Southern Cross Forest receiver to close sawmill, wind up Australian business
April 24 (BusinessDesk) - The receiver for Southern Cross Forest Products plans to shut one of the failed wood processor’s sawmills and wind up the unprofitable Australian business as it continues to find a buyer for the business.
A fire at the company’s Mosgiel mill cut drying capacity, reducing capacity to process timber, KordaMentha’s Brendon Gibson said in a statement. To stabilise productivity across the group the receiver will close a sawmill at Rosebank, and Gibson said 79 jobs will be lost across South Cross Forest’s South Island sites.

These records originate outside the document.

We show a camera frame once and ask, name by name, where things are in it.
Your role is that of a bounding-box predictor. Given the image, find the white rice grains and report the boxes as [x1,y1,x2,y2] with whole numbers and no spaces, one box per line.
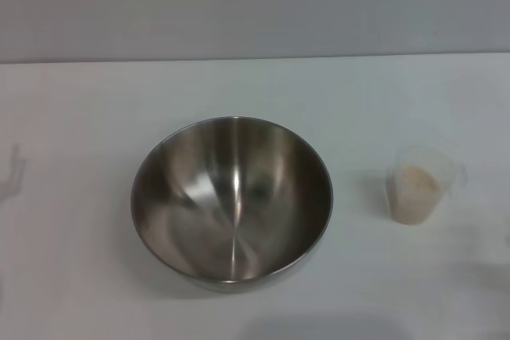
[388,161,441,225]

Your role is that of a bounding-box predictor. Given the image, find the stainless steel mixing bowl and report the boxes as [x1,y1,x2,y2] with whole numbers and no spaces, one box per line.
[130,115,334,295]

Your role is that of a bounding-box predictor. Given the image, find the clear plastic measuring cup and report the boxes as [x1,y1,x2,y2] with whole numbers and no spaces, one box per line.
[384,144,467,225]

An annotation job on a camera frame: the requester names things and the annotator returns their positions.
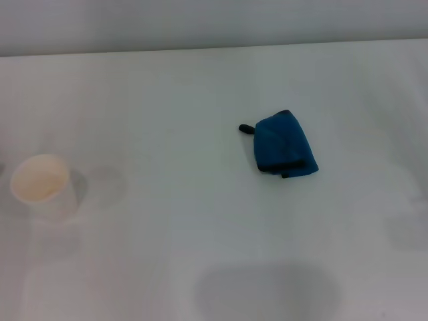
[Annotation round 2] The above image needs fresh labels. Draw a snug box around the blue rag with black trim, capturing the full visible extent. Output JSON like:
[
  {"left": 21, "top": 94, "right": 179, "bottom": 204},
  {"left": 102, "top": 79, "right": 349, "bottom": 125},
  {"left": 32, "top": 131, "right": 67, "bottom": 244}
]
[{"left": 237, "top": 109, "right": 320, "bottom": 179}]

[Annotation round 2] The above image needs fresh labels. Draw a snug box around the white paper cup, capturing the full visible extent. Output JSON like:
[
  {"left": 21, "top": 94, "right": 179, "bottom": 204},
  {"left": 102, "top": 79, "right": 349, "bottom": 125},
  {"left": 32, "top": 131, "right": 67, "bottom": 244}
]
[{"left": 9, "top": 153, "right": 81, "bottom": 223}]

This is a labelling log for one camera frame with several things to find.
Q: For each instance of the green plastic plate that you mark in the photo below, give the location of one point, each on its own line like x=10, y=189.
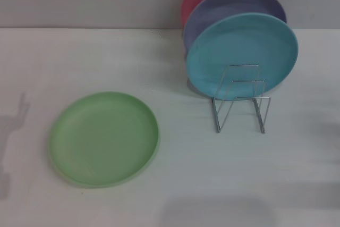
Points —
x=103, y=139

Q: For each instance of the cyan plastic plate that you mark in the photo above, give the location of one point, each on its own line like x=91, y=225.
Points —
x=239, y=49

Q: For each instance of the purple plastic plate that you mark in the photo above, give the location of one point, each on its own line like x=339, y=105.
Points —
x=220, y=6

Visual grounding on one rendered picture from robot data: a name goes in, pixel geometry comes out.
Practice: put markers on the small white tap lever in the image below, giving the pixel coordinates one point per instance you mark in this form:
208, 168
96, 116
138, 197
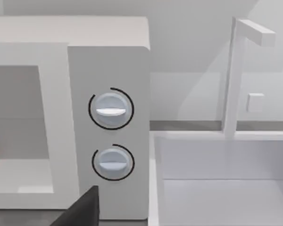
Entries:
254, 102

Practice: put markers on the pale grey microwave knob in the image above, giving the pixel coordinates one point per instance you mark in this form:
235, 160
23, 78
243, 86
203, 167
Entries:
112, 162
110, 108

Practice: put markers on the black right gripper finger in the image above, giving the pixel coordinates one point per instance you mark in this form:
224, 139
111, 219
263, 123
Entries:
85, 207

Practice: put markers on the pale microwave oven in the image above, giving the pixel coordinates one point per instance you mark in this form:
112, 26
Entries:
73, 70

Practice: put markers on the tall white tap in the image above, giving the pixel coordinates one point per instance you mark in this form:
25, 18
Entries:
235, 77

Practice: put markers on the white sink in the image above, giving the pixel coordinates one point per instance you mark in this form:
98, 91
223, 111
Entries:
221, 179

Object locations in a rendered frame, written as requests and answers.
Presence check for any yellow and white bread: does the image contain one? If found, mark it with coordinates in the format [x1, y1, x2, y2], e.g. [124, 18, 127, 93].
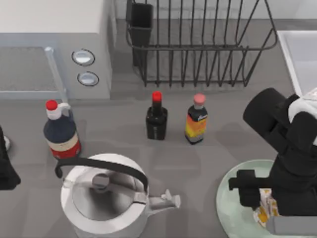
[252, 188, 281, 228]

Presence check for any pale green plate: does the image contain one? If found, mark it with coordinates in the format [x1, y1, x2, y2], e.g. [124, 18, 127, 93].
[215, 159, 317, 238]

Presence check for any pale grey rounded box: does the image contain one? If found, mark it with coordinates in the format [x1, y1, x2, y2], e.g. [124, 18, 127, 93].
[265, 215, 317, 235]

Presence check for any dark bottle with pink cap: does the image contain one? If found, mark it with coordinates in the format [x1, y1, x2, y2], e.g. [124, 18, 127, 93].
[184, 93, 209, 145]

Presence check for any black bottle with red cap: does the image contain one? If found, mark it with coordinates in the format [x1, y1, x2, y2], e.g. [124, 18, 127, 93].
[145, 91, 168, 141]

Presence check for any white sink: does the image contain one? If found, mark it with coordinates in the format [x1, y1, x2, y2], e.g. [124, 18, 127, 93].
[276, 30, 317, 97]

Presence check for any small round microwave knob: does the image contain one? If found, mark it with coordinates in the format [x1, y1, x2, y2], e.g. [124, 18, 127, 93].
[77, 71, 100, 87]

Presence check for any black utensil holder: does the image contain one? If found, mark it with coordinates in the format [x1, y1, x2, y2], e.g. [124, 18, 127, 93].
[126, 0, 154, 66]

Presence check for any large round microwave knob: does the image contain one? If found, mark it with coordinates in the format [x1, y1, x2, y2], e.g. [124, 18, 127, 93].
[71, 49, 96, 67]

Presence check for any pale microwave oven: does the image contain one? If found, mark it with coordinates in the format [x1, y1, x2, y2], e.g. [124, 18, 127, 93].
[0, 0, 117, 100]

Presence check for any pale microwave door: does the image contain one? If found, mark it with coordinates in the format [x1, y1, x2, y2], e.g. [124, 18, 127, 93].
[0, 46, 63, 100]

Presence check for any silver kettle with black handle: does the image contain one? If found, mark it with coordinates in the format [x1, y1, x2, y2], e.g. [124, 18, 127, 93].
[54, 153, 182, 238]

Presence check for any black wire dish rack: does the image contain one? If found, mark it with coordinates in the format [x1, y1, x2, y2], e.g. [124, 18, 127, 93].
[125, 0, 278, 88]

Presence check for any dark bottle with white handle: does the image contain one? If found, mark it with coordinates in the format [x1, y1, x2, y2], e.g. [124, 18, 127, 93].
[43, 99, 82, 160]

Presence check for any metal microwave door handle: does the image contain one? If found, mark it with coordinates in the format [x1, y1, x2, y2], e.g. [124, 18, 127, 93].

“It is no secret that the company has long struggled to secure sufficient log supplies to feed its South Island mills,” Gibson said in a statement. “That issue has continued to compromise trading in the receivership, but performance has now been further affected with fire damage at the Mosgiel mill.”
More than 40 sawmills have shut in the past decade, and local wood processors have had to compete for supply with global demand pushing up raw log prices, while at the same time low-cost Chinese rivals squeeze export-focused New Zealand mills.
Gibson said South Cross Forest’s unprofitable Australian business will also be wound down, and he is exploring options to realise the investment in that business.
“Our focus remains on trying to sell Southern Cross Forest Products as a going concern,” Gibson said. “The restructuring in the South Island does not affect the Thames plants.”
Southern Cross Forest Products had borrowings of $17.7 million as at Dec. 31, 2012 with ANZ Bank, UDC Finance, 321 Ltd, Hunter Finance and Heartland, according to its latest financial statements lodged with the Companies Office.
Its loans with ANZ and 321 were in breach of certain covenants at the time, and the 2012 accounts were tagged by auditor Deloitte over the company’s ability to trade as a going concern.
After the balance date, Southern Cross Forest Products negotiated a new funding facility with ANZ which it said would be reviewed in March, 2014.
The company narrowed its annual loss to $1.58 million in calendar 2012 from $2.92 million a year earlier, as it booked a $2.34 million gain on the value of a 2009 acquisition. Revenue climbed 16 percent to $95 million in 2012, though the gross margin was squeezed to 4.6 percent from 8.6 percent in 2011, as the cost of sales rose at a faster pace.